What the task requires:
Beneath this instruction is a block of data; output from it exactly the lines that run from the one containing "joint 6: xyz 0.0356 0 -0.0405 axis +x" through the one containing "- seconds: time", inclusive.

Data supplied:
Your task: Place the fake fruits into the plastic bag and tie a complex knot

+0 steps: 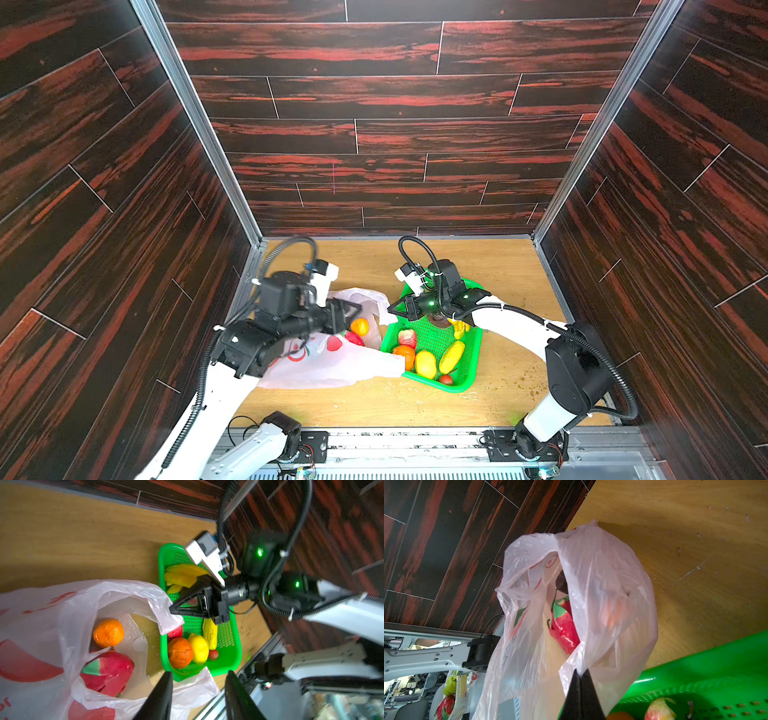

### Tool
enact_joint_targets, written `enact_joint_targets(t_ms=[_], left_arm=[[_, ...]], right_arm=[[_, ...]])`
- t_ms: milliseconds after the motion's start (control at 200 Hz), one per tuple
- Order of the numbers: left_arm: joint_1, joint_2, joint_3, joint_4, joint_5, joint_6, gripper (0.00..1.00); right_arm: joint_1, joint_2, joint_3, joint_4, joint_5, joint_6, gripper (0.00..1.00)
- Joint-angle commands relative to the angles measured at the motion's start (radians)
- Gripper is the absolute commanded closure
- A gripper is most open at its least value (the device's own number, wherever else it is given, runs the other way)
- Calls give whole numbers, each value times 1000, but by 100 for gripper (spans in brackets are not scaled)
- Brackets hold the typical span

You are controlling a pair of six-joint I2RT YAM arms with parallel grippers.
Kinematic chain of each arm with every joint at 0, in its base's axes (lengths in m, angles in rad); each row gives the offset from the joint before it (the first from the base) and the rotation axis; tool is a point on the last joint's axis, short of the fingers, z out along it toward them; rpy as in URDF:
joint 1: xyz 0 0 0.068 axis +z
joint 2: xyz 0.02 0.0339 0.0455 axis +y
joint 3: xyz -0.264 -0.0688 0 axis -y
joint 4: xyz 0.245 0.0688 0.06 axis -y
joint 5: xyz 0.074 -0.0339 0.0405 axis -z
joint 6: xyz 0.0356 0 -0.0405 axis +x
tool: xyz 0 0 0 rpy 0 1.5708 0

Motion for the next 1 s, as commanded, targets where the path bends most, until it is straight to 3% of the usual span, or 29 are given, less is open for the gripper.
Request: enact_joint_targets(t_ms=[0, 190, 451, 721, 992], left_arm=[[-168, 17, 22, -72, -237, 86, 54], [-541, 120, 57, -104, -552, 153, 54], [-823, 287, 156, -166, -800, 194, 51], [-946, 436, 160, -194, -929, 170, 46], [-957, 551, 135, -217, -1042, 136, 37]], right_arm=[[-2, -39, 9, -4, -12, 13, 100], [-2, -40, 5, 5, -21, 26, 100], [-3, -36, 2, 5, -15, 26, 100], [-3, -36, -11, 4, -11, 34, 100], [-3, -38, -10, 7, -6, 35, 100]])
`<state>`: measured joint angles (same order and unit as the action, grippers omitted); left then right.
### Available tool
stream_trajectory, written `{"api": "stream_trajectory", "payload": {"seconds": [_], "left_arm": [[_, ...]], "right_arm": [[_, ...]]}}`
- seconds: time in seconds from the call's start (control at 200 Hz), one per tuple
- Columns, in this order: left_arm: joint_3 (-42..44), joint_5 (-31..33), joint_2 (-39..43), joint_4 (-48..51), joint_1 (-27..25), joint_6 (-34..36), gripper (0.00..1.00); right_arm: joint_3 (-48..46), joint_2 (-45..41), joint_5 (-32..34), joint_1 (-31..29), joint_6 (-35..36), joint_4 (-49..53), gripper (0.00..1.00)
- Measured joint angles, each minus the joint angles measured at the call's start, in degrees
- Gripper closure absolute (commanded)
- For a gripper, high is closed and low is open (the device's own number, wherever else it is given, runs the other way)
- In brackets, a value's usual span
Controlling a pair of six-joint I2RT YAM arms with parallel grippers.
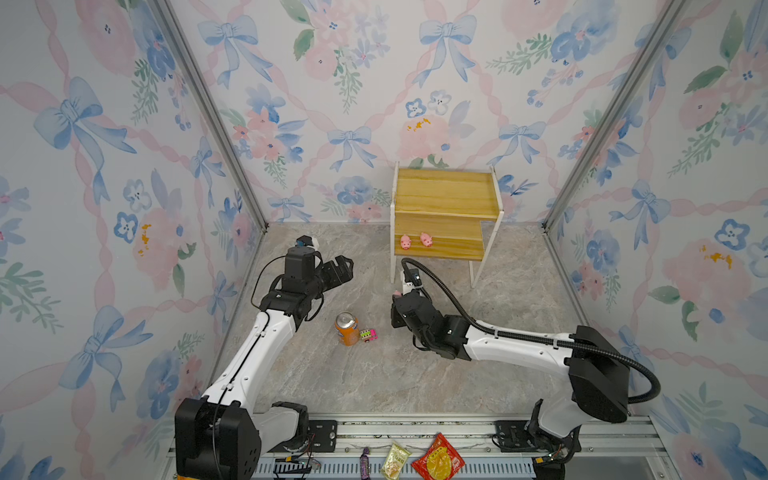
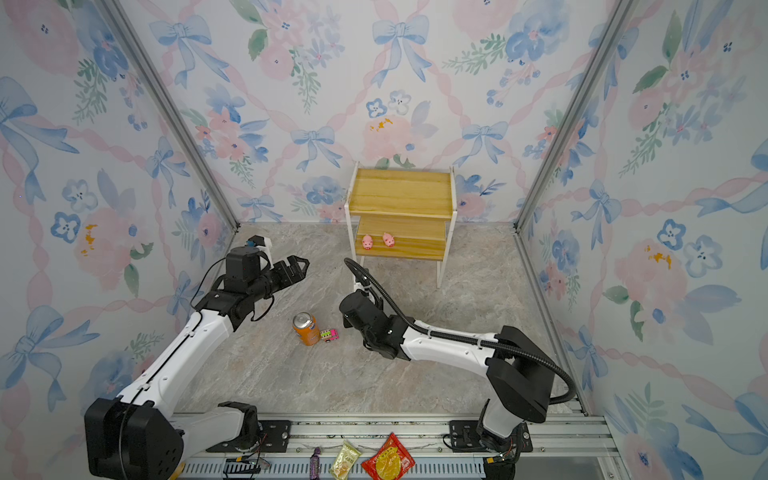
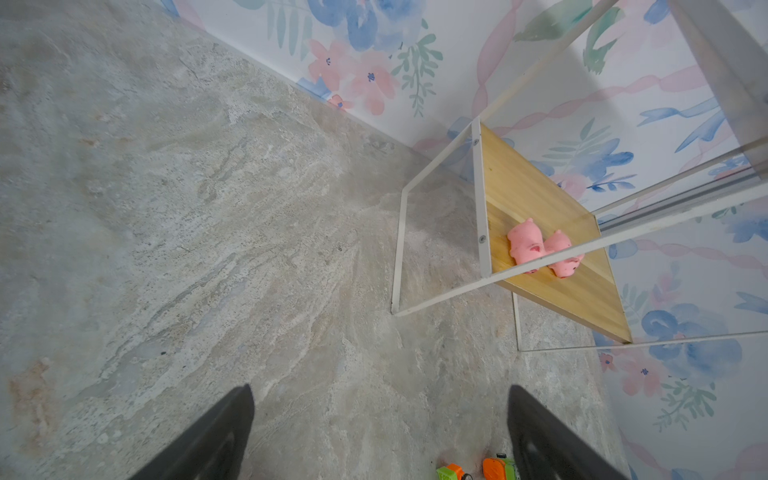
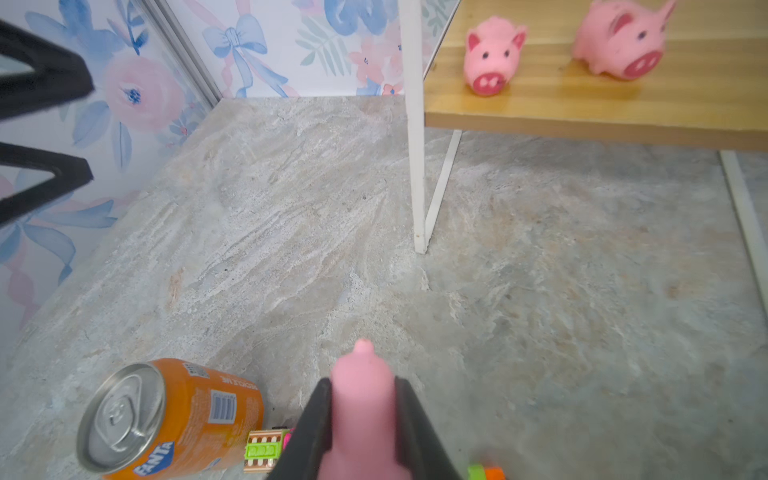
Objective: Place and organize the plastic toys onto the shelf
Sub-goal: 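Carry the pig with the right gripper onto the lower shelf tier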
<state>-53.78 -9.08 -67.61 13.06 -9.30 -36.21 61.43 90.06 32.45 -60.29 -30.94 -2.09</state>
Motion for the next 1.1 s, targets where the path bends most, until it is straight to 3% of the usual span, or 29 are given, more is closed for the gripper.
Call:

Exercise solution:
joint 6: xyz 0.0356 0 -0.0405 axis +x
tool: xyz 0 0 0 rpy 0 1.5708 0

Motion for the next 1 s, as commanded, targets where the path bends most, until it is straight to 3% of the usual span, or 29 are given, less is open for the gripper.
Request: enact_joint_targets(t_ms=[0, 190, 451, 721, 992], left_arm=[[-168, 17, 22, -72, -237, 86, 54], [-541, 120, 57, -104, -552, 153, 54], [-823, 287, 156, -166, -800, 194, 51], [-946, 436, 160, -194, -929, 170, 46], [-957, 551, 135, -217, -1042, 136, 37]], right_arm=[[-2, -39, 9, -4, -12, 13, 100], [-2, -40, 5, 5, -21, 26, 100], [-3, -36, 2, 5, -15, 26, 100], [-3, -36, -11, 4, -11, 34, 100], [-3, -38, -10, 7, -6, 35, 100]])
`<state>`: measured joint angles (same order and unit as the action, grippers omitted); left then right.
### Available tool
stream_trajectory, written `{"api": "stream_trajectory", "payload": {"seconds": [_], "left_arm": [[_, ...]], "right_arm": [[_, ...]]}}`
- seconds: time in seconds from the call's start (control at 200 Hz), one per tuple

The required output has been supplied.